Your output should reproduce each entry exactly, with none of its pictures.

--- Exercise input ---

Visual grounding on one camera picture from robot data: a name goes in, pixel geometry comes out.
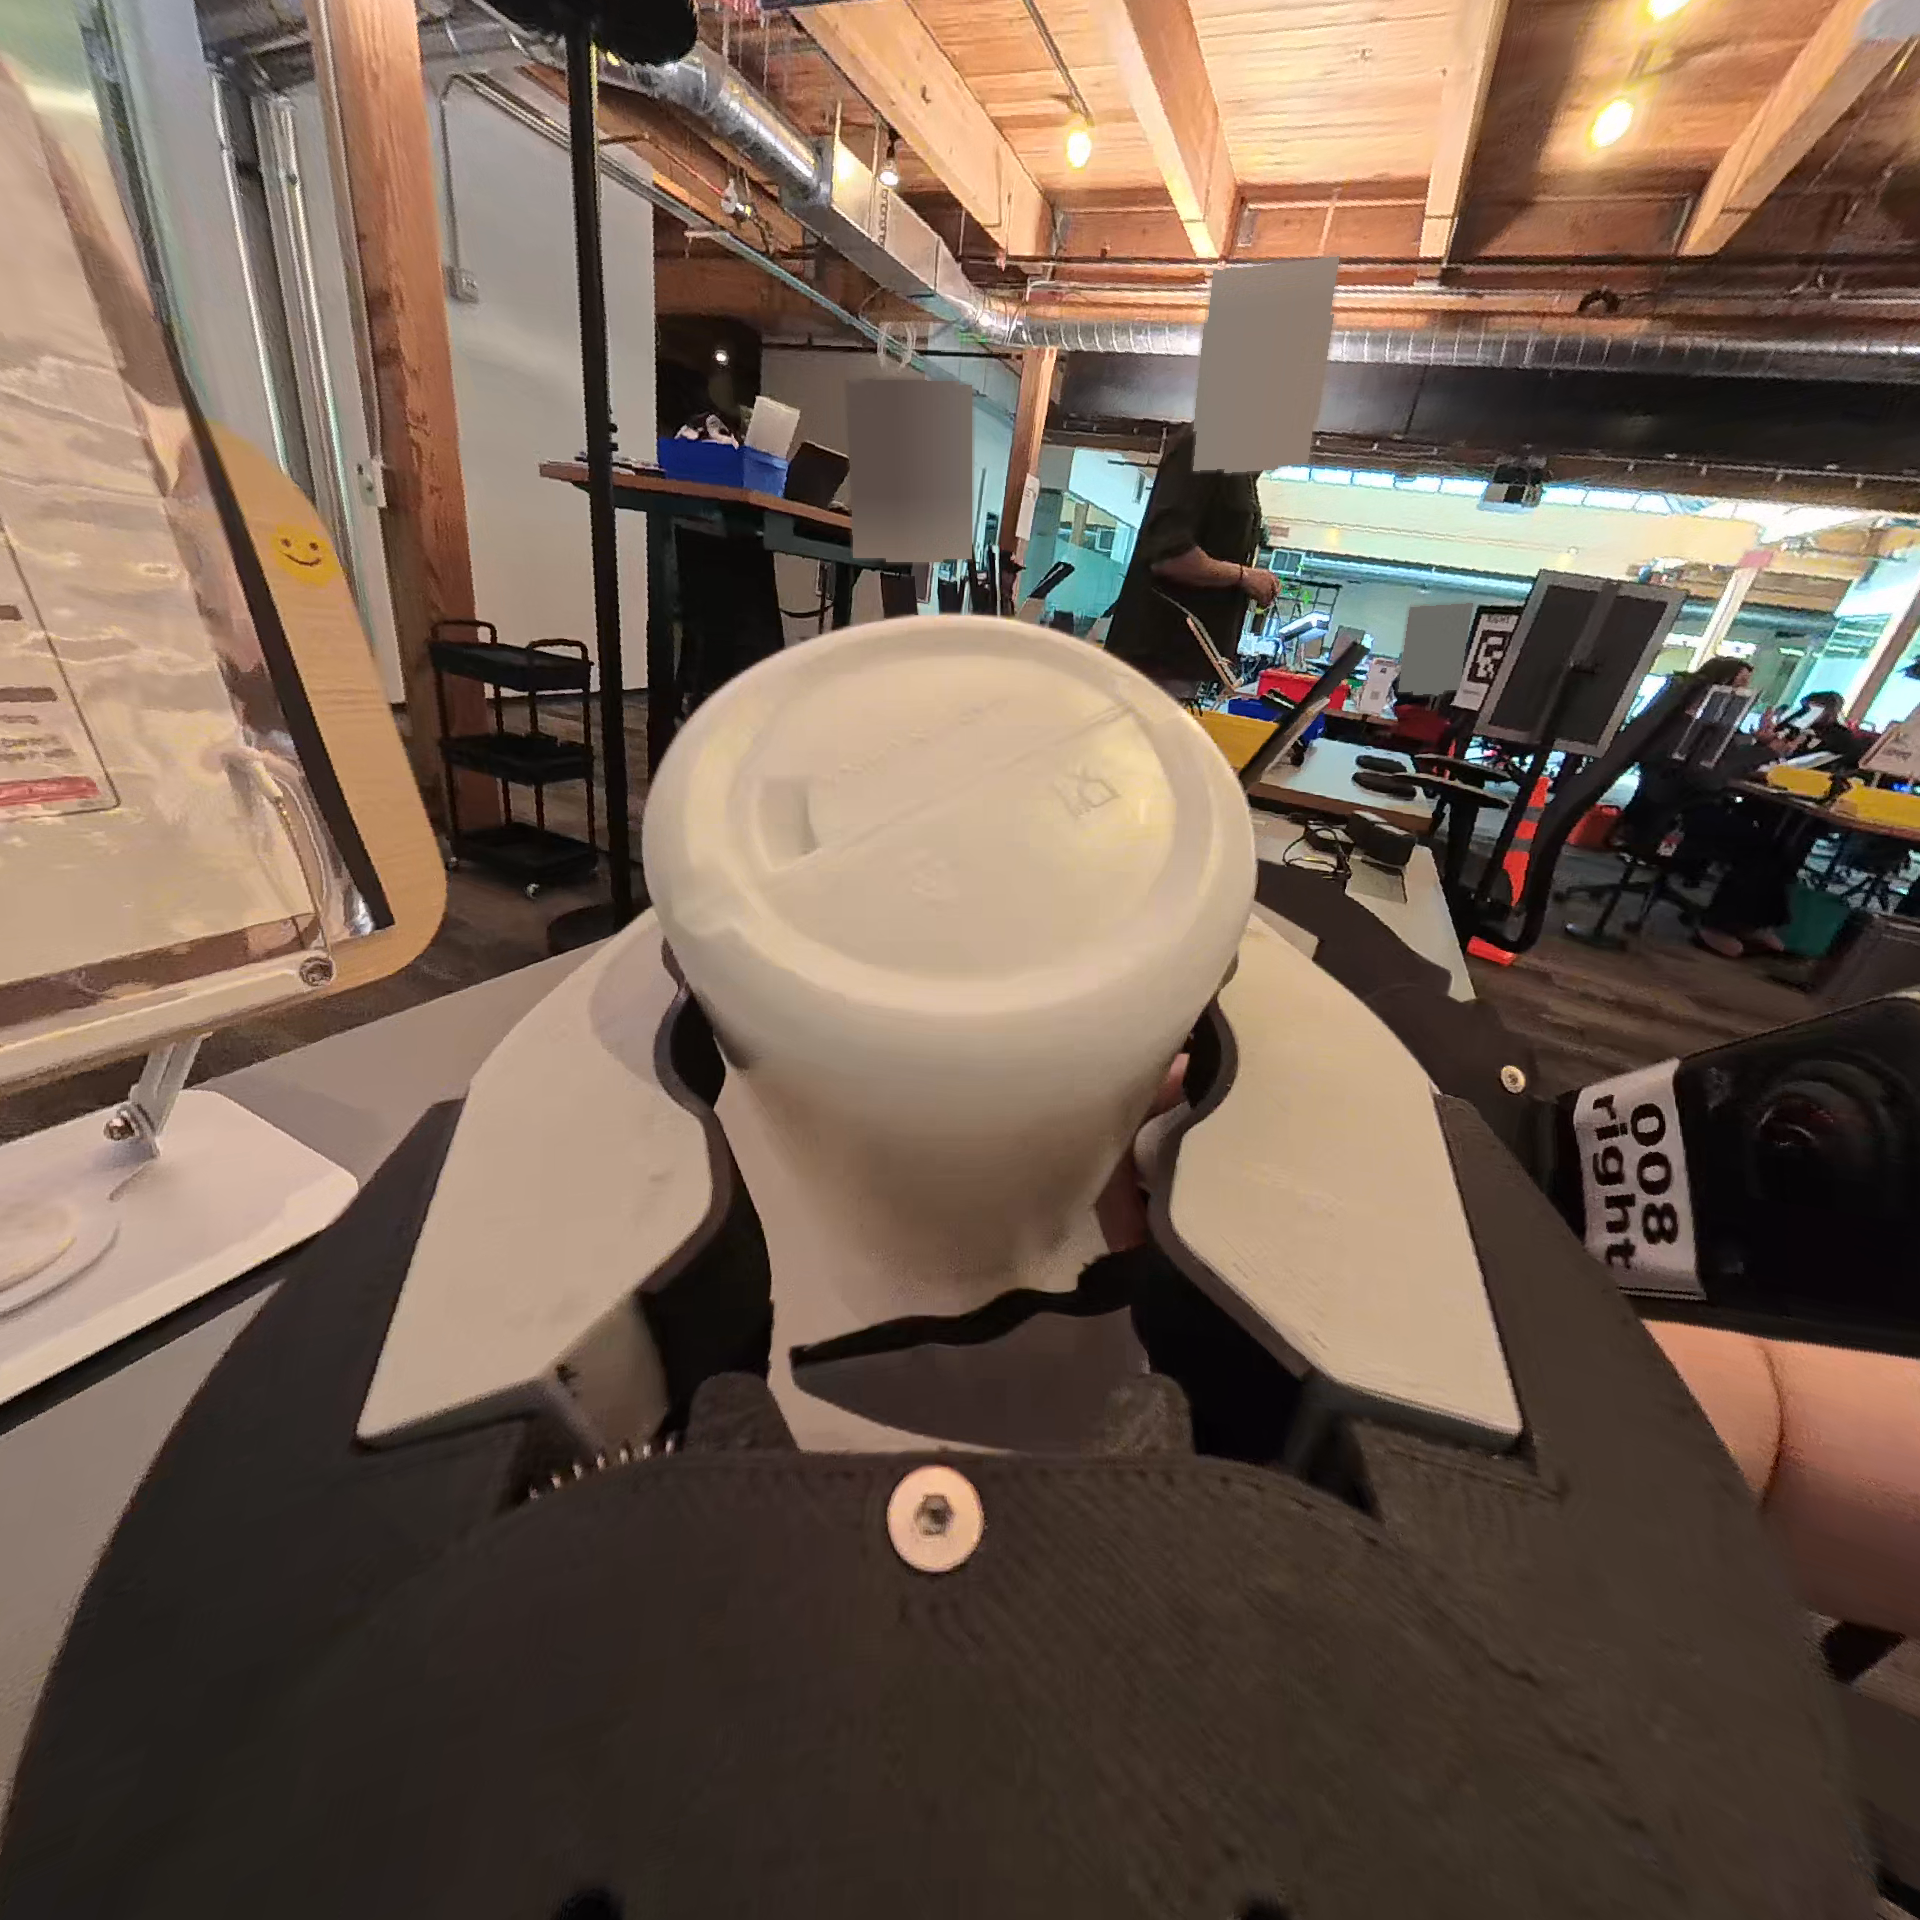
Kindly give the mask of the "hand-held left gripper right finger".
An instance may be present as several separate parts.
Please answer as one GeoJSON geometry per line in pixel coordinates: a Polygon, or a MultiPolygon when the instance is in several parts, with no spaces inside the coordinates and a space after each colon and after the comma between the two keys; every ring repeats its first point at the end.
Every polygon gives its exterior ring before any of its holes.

---

** Solution below **
Visual grounding on one camera picture from robot data: a name goes in, pixel geometry comes out.
Kindly give the mask of the "hand-held left gripper right finger".
An instance may be present as several separate parts.
Please answer as one GeoJSON geometry per line in pixel coordinates: a Polygon, or a MultiPolygon when the instance is in several parts, with no spaces inside the coordinates and a space after each colon and after the comma between the two keys; every ring repeats its first point at the end.
Every polygon gives its exterior ring before any of its holes.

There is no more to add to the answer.